Женщины спустили с ее плеч рубаху и приладили похожий на варварские доспехи корсет. Елена собственноручно водрузила ей на голову летный шлем. Удивительное дело, но Татьяна ощутила, как прибывают ее силы, как воинственность и ярость наполняют сердце.
– Вот тебе сабля, – сказала Ванда и протянула ту самую саблю с орденом на эфесе.
– И кинжал, – сказала прабабка и протянула изящный разрезальный нож для книг.

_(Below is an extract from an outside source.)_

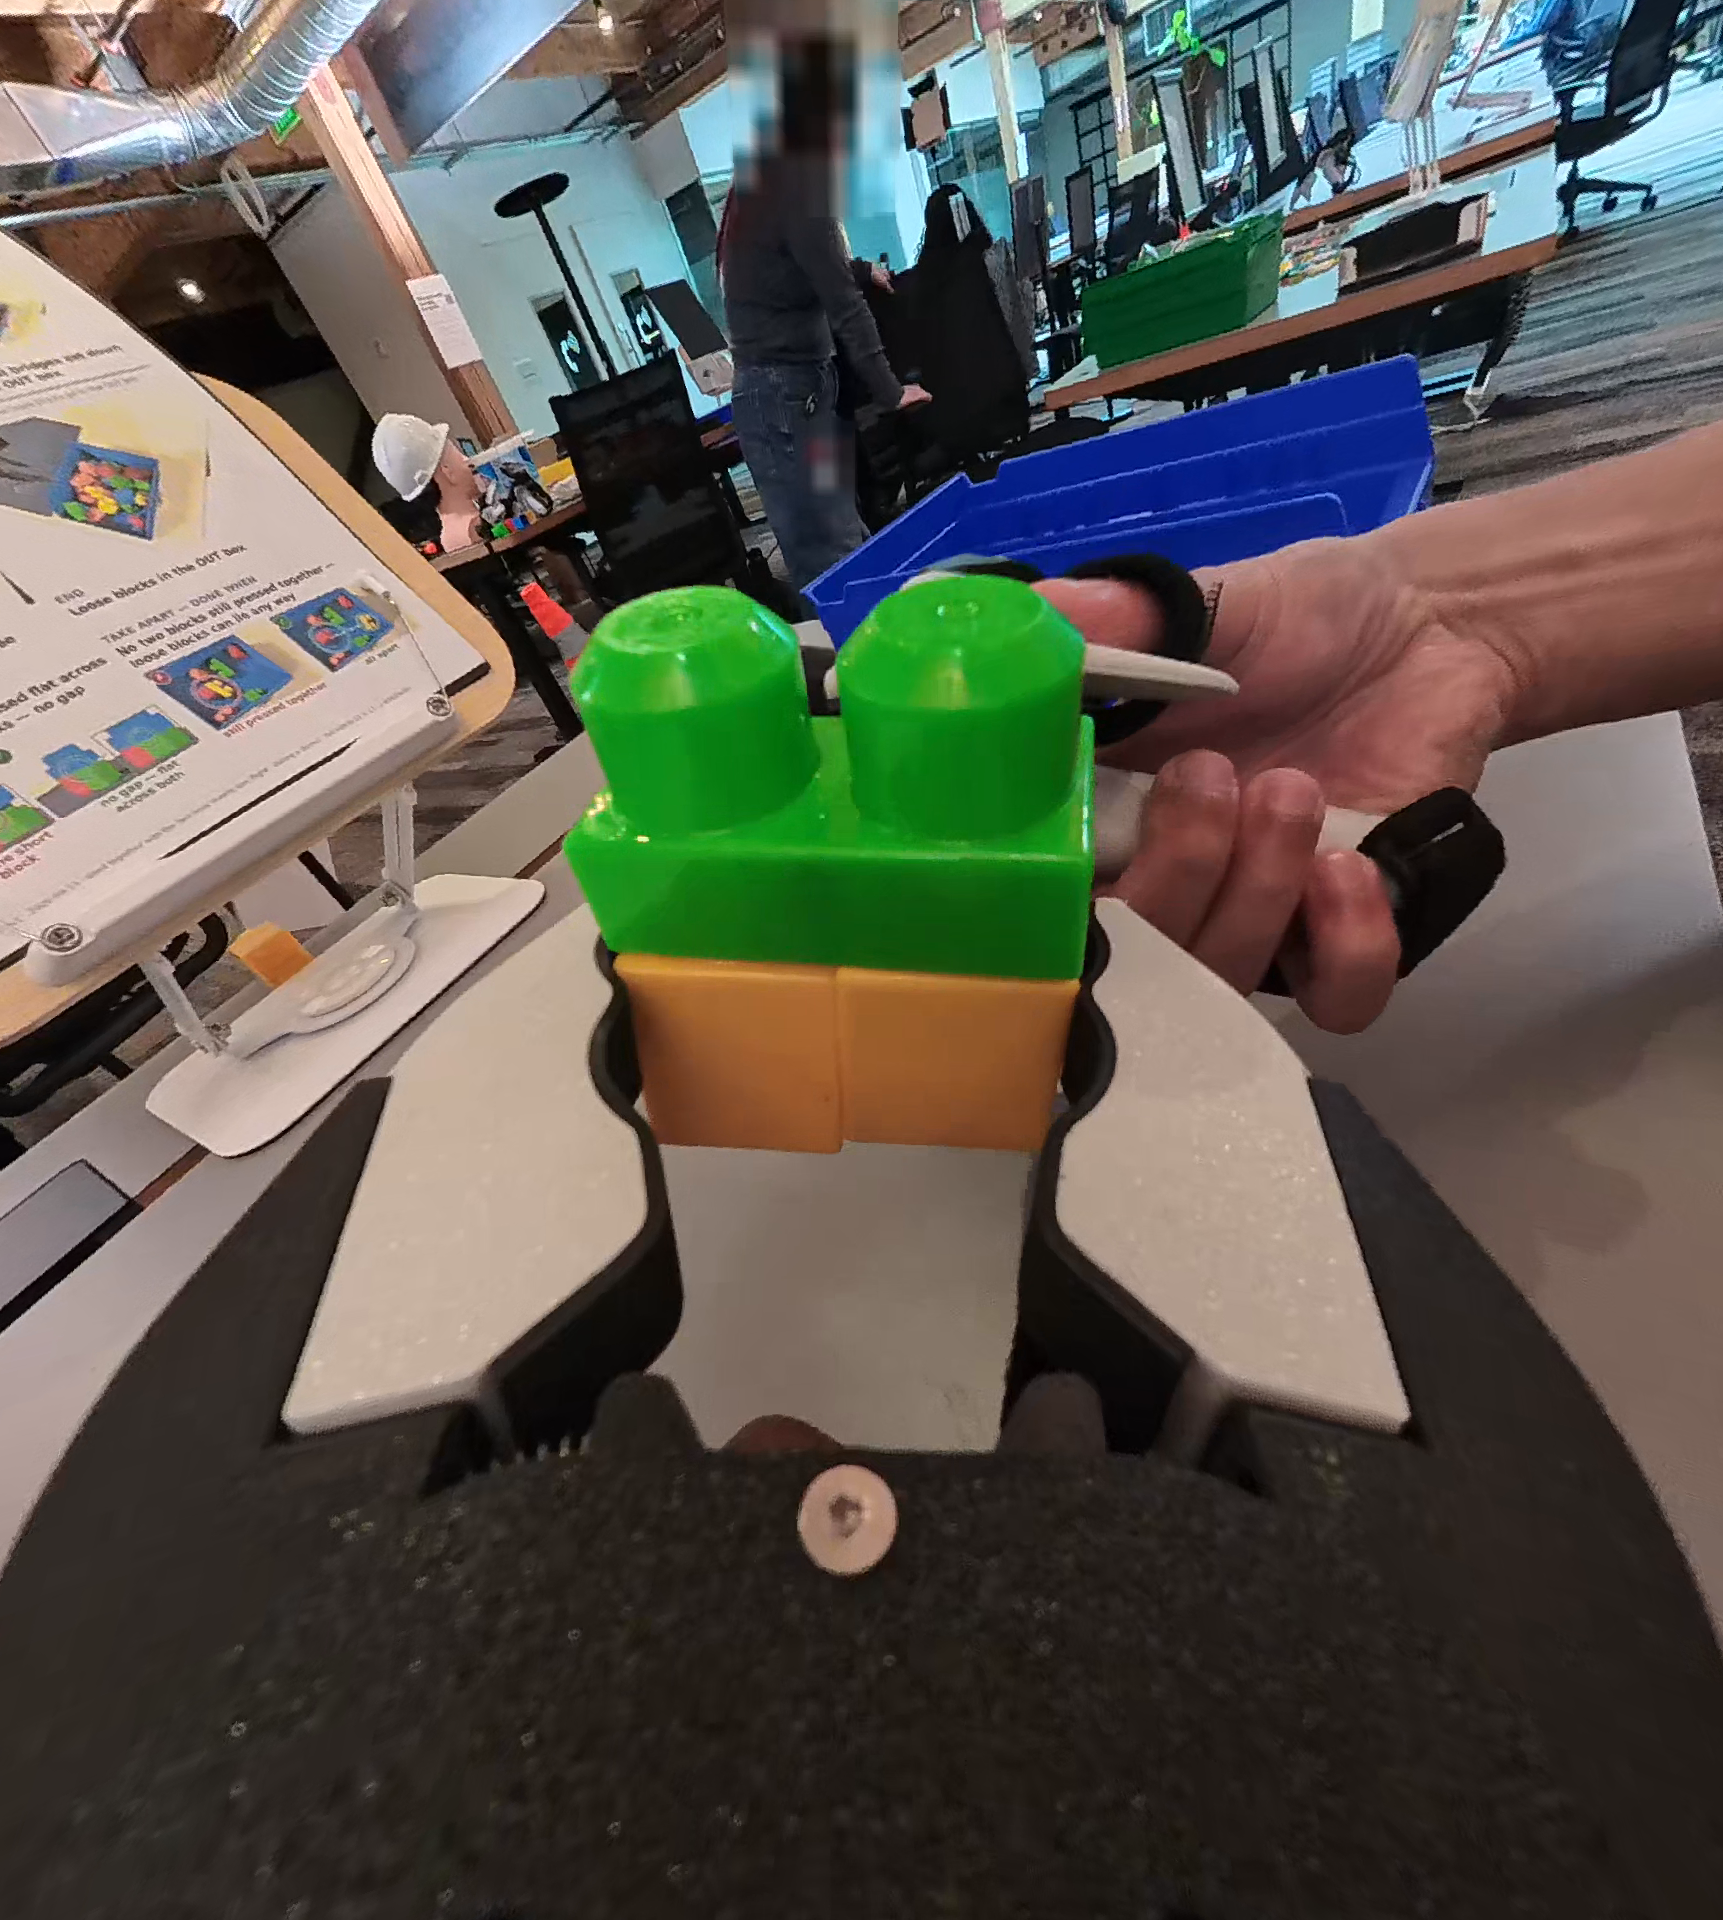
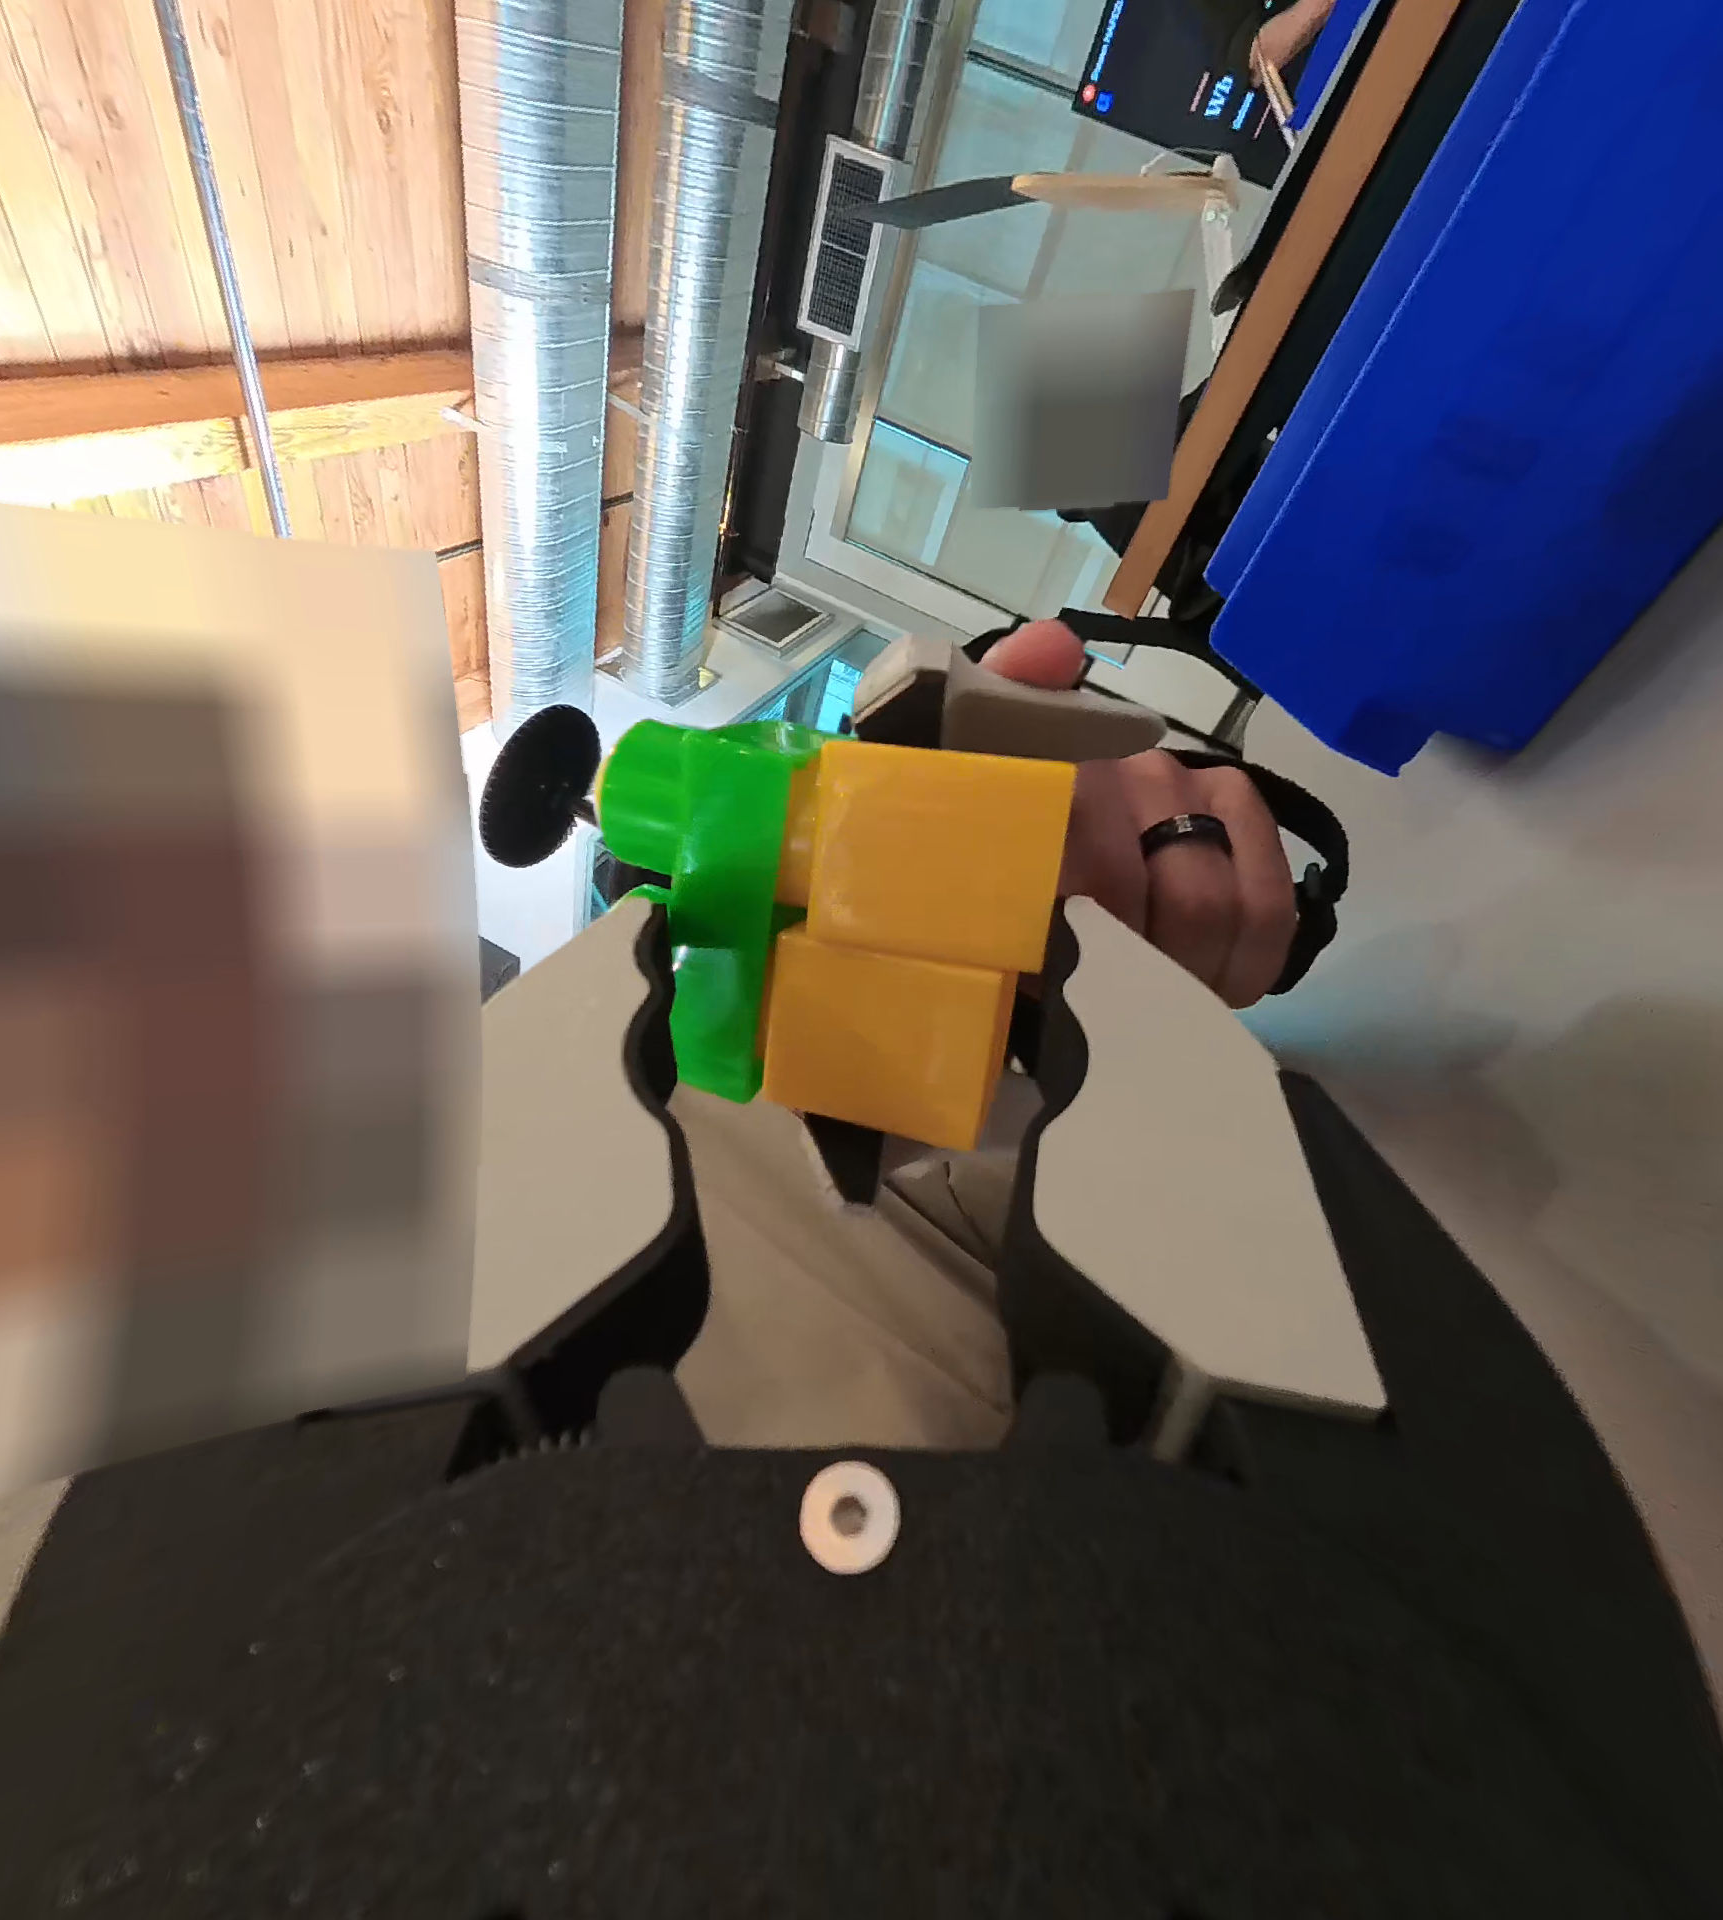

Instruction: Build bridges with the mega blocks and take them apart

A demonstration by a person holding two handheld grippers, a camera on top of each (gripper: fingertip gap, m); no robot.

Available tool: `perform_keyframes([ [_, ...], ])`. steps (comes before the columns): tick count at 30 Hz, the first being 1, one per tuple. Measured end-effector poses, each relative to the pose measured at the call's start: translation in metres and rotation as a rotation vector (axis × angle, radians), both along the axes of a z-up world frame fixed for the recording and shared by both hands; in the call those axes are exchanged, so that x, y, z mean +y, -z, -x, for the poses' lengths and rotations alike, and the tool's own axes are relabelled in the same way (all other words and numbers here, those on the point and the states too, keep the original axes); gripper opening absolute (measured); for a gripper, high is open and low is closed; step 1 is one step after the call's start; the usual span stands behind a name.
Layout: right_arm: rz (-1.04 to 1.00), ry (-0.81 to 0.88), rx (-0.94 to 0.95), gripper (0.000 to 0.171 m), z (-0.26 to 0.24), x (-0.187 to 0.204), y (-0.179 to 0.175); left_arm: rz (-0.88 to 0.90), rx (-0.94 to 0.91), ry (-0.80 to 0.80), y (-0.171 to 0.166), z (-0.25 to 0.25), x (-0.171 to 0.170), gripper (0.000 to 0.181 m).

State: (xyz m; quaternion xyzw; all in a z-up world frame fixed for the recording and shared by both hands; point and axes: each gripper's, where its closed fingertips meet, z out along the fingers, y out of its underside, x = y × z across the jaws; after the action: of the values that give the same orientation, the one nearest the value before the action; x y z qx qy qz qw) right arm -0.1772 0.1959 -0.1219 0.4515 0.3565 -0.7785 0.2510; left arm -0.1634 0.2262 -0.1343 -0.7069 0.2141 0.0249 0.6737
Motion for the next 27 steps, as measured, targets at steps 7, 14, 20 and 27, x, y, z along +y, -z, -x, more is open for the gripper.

Пьяненькая Юдифь Каценэленбоген хихикнула, ткнула Татьяну кулаком в бок и пропела на знакомый мотив, «Прощание славянки»:
Гремит трубный зов!
Дави мужиков!
Сестра, не робей!
Их будем резать как свиней!
– Как свиней, – подхватила Воительница, которую вряд ли теперь мы можем называть Татьяной. Она, возглавляя процессию, двинулась прочь из комнаты, мягкие стены которой вдруг раздвинулись сами по себе.
Женщины вышли в тоннель или длинный коридор с наглухо запертыми дверьми. К стенам коридора в испуге жались мужские фигуры в белых одеяниях. Если бы не Великий Поход, не допускающий прозаических объяснений, эти фигуры вполне могли бы оказаться врачами и санитарами, не более того. Но – какие врачи, когда все громче и громче звучит «Полет валькирий», а Воительница набирает шаг, взмахивает саблей, переходит на бег и готовится к полету.
И вот она летит, и любое препятствие на ее пути оказывается не более чем проницаемым туманом.
…А что же наша героиня? Помните? Мы оставили ее перед зеркалом в белой спальне. Там она и сидит на ковре, в длинной простой рубашке с глухим воротничком, обессиленная, обхватив руками плечи. Сидит и смотрит в зеркало, из глубины которого несется прямо на нее фигура Воительницы в диком, ни с чем не сообразном облачении, в иной момент могущем показаться и смешным.
Но нашей героине не смешно. Она боится не совладать с сумасшедшей воинственной дивой, с ее тупой саблей, с шипами на ее ветхом, на ладан дышащем корсете, с глупым книжным ножом. Она боится, что дива не услышит ее крика, потому что старый шлем все еще плотно прилегает к ушам.
Она сидит перед зеркалом с надкушенным яблоком в руках и шепчет:
– Вы прожили мою жизнь. Вы извели ее до хрупкого тончайшего зеркального слоя. Я разобью это зеркало и стану свободной. Я сама буду решать – любить или убить любовь. Я сама, сама…
Воительница в зеркале все приближалась, бравурная музыка летела вместе с ней и становилась все громче. Еще немного, и дива окажется в спальне. Татьяна боялась этого больше всего на свете.
Из последних сил она швырнула в зеркальную поверхность яблоком. Трещина пересекла стекло, и – к великой радости нашей героини – Воительница исчезла. Лишь музыка, фальшивя на басах, протекла в спальню и, лужицей разлившись на подзеркальной полке, тут же и испарилась. Последним нижнее фа, подобное обиженному кошачьему мяуканью.
– Отлично, – оценила наша героиня свои действия. – Но в разбитые зеркала смотреть почему-то заказано.
Она закрывает глаза, опускает голову и поворачивается к зеркалу спиной. И вздрагивает от звука бьющегося стекла – это треснувшее зеркало не удержалось в раме и рушится, оседает, разлетается осколками. Несколько мелких осколков застревают во взлохмаченных волосах Татьяны, и она осторожно, сосредоточенно, стараясь не порезаться, выбирает их пальцами.
– Мы так не договаривались, – обращается она к разбитому зеркалу, – но все равно я нисколько не жалею. Надеюсь, я избавлена, наконец, от преследований. И я не собираюсь оправдывать ничьих надежд, так и знайте! Я – сама по себе, и не лезьте ко мне в мозги!
Без мелких ранений, однако, не обошлось: в этот момент осколок, выпадая из прически, впился в шею, второй поцарапал руку.